Re: [RFC 00/60] Coscheduling for Linux

From: Jan H. SchÃnherr
Date: Wed Sep 12 2018 - 15:34:26 EST


On 09/12/2018 02:24 AM, Nishanth Aravamudan wrote:
> [ I am not subscribed to LKML, please keep me CC'd on replies ]
>
> I tried a simple test with several VMs (in my initial test, I have 48
> idle 1-cpu 512-mb VMs and 2 idle 2-cpu, 2-gb VMs) using libvirt, none
> pinned to any CPUs. When I tried to set all of the top-level libvirt cpu
> cgroups' to be co-scheduled (/bin/echo 1 >
> /sys/fs/cgroup/cpu/machine/<VM-x>.libvirt-qemu/cpu.scheduled), the
> machine hangs. This is using cosched_max_level=1.
>
> There are several moving parts there, so I tried narrowing it down, by
> only coscheduling one VM, and thing seemed fine:
>
> /sys/fs/cgroup/cpu/machine/<VM-1>.libvirt-qemu# echo 1 > cpu.scheduled
> /sys/fs/cgroup/cpu/machine/<VM-1>.libvirt-qemu# cat cpu.scheduled
> 1
>
> One thing that is not entirely obvious to me (but might be completely
> intentional) is that since by default the top-level libvirt cpu cgroups
> are empty:
>
> /sys/fs/cgroup/cpu/machine/<VM-1>.libvirt-qemu# cat tasks
>
> the result of this should be a no-op, right? [This becomes relevant
> below] Specifically, all of the threads of qemu are in sub-cgroups,
> which do not indicate they are co-scheduling:
>
> /sys/fs/cgroup/cpu/machine/<VM-1>.libvirt-qemu# cat emulator/cpu.scheduled
> 0
> /sys/fs/cgroup/cpu/machine/<VM-1>.libvirt-qemu# cat vcpu0/cpu.scheduled
> 0
>

This setup *should* work.
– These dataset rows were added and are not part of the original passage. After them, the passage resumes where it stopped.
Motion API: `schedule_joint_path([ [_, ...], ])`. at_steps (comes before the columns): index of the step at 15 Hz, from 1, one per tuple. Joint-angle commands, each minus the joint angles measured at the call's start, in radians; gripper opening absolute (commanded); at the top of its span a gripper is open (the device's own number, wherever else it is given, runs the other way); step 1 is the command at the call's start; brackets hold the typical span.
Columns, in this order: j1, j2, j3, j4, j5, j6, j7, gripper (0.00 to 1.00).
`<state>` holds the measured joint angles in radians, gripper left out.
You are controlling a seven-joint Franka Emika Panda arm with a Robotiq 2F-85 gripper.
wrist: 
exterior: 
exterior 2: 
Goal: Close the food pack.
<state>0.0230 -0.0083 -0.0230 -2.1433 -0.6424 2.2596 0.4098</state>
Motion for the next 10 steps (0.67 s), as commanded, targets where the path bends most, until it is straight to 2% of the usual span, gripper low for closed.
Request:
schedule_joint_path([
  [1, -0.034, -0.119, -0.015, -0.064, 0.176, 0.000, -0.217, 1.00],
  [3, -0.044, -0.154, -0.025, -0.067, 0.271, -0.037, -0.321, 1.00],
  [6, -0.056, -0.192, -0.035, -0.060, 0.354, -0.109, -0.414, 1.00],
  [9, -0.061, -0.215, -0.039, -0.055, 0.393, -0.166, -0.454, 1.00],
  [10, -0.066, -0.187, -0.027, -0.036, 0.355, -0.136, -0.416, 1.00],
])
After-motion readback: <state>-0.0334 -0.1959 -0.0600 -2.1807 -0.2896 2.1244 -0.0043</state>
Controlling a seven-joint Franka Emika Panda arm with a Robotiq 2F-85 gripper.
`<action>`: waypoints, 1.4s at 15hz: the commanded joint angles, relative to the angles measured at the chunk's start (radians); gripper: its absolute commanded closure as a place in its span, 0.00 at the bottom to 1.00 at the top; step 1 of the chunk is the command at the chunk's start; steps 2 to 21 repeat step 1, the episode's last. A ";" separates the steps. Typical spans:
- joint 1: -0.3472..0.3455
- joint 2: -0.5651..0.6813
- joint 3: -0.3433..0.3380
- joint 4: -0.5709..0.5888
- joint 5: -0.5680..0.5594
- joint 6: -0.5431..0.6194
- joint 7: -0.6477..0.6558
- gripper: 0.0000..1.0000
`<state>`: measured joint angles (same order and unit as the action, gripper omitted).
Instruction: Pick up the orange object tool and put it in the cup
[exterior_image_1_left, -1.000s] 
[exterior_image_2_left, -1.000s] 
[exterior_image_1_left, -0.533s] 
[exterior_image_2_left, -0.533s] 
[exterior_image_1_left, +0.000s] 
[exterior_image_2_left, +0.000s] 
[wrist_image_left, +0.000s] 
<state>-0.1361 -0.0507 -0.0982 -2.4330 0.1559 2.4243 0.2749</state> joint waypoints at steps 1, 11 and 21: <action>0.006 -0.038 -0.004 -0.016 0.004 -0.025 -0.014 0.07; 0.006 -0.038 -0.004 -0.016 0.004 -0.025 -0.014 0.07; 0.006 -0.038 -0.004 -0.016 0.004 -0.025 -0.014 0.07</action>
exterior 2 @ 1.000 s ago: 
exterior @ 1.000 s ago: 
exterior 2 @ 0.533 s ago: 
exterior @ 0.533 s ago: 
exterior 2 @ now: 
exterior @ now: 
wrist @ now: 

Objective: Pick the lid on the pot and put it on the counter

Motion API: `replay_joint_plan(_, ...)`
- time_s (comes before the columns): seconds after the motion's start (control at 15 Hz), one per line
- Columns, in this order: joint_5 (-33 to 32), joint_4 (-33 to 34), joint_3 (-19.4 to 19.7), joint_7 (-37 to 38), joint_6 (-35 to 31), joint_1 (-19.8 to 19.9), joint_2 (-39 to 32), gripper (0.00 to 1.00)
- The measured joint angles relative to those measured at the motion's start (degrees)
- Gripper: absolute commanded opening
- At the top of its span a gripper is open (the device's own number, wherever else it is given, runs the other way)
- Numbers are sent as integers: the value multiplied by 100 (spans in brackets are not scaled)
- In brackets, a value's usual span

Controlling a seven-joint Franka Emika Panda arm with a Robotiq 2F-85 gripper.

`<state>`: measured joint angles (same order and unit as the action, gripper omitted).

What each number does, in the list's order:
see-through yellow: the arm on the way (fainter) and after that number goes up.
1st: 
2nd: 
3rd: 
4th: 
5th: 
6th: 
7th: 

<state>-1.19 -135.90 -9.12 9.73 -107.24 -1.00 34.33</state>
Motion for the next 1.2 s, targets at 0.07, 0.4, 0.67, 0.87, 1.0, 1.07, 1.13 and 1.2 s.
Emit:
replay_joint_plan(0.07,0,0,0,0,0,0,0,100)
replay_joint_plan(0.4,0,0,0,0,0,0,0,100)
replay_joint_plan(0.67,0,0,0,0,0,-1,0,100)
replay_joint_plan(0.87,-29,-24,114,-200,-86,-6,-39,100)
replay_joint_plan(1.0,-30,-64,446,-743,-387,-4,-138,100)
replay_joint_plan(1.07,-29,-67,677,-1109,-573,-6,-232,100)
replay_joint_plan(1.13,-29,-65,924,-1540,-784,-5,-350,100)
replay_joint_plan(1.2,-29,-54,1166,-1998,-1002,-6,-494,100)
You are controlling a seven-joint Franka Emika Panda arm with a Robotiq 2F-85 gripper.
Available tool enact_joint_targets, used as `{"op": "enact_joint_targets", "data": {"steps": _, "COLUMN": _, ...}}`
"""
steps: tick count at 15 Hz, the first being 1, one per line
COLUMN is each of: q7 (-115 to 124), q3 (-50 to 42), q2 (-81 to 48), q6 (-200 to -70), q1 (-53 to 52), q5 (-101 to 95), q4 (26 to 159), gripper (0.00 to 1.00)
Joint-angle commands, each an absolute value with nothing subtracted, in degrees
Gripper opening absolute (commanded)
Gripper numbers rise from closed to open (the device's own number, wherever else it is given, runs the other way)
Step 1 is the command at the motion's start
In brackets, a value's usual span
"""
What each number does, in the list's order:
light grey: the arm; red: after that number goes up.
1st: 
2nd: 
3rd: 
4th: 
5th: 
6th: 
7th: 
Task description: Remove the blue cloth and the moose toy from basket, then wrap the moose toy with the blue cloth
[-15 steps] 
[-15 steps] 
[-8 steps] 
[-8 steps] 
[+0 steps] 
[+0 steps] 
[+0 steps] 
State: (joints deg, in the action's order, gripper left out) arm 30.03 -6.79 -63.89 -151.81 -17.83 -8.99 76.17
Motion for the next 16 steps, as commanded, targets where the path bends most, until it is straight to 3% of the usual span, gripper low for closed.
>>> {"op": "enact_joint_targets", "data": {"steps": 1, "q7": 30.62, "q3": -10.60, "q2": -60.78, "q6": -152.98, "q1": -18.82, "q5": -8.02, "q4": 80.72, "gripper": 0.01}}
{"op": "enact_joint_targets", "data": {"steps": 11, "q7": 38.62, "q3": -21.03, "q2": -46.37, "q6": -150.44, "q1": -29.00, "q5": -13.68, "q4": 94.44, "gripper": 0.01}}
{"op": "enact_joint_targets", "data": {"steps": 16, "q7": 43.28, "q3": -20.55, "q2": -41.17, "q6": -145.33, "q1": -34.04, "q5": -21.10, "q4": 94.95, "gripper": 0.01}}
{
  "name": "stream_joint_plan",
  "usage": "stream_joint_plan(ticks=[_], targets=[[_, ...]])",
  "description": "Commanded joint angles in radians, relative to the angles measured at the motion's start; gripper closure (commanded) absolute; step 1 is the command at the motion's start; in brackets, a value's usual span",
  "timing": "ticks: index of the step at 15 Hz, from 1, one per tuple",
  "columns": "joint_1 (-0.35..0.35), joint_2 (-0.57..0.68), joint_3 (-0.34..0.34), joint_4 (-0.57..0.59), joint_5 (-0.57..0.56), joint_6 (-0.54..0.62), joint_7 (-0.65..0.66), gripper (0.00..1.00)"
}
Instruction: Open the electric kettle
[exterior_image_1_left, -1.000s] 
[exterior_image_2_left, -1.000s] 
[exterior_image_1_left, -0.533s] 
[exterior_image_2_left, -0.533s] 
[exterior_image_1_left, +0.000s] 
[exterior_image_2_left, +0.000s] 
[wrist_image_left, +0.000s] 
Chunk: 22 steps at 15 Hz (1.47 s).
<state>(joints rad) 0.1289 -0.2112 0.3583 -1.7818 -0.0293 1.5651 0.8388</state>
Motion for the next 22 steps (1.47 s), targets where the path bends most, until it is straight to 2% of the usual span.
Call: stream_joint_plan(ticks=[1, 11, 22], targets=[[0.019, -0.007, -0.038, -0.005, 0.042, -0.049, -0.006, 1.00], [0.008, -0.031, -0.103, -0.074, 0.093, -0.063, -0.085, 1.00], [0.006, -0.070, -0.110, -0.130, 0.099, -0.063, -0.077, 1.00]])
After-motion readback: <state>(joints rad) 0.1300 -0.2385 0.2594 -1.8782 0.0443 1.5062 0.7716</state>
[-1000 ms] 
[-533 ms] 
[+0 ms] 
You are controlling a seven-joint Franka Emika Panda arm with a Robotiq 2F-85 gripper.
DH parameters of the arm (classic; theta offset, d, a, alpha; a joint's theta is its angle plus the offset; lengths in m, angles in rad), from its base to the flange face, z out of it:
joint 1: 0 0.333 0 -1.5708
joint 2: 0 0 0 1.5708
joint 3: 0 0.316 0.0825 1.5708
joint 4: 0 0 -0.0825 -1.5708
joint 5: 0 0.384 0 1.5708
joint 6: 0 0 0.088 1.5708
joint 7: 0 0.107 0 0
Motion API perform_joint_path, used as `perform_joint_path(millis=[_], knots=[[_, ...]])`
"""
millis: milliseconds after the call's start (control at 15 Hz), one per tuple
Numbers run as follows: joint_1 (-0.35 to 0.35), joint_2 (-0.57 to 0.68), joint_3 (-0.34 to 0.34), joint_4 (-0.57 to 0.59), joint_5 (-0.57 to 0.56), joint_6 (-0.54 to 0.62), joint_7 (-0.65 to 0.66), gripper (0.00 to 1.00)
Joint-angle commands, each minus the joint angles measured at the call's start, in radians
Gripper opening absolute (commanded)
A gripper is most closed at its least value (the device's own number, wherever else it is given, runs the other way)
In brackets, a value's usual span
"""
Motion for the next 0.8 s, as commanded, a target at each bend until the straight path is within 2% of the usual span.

It should be possible to set cpu.scheduled
independent of the cpu.scheduled values of parent and child task groups.
Any intermediate regular task group (i.e. cpu.scheduled==0) will still
contribute the group fairness aspects.

That said, I see a hang, too. It seems to happen, when there is a
cpu.scheduled!=0 group that is not a direct child of the root task group.
You seem to have "/sys/fs/cgroup/cpu/machine" as an intermediate group.
(The case ==0 within !=0 within the root task group works for me.)

I'm going to dive into the code.

[...]
> I am happy to do any further debugging I can do, or try patches on top
> of those posted on the mailing list.

If you're willing, you can try to get rid of the intermediate "machine"
cgroup in your setup for the moment. This might tell us, whether we're
looking at the same issue.

Thanks,
Jan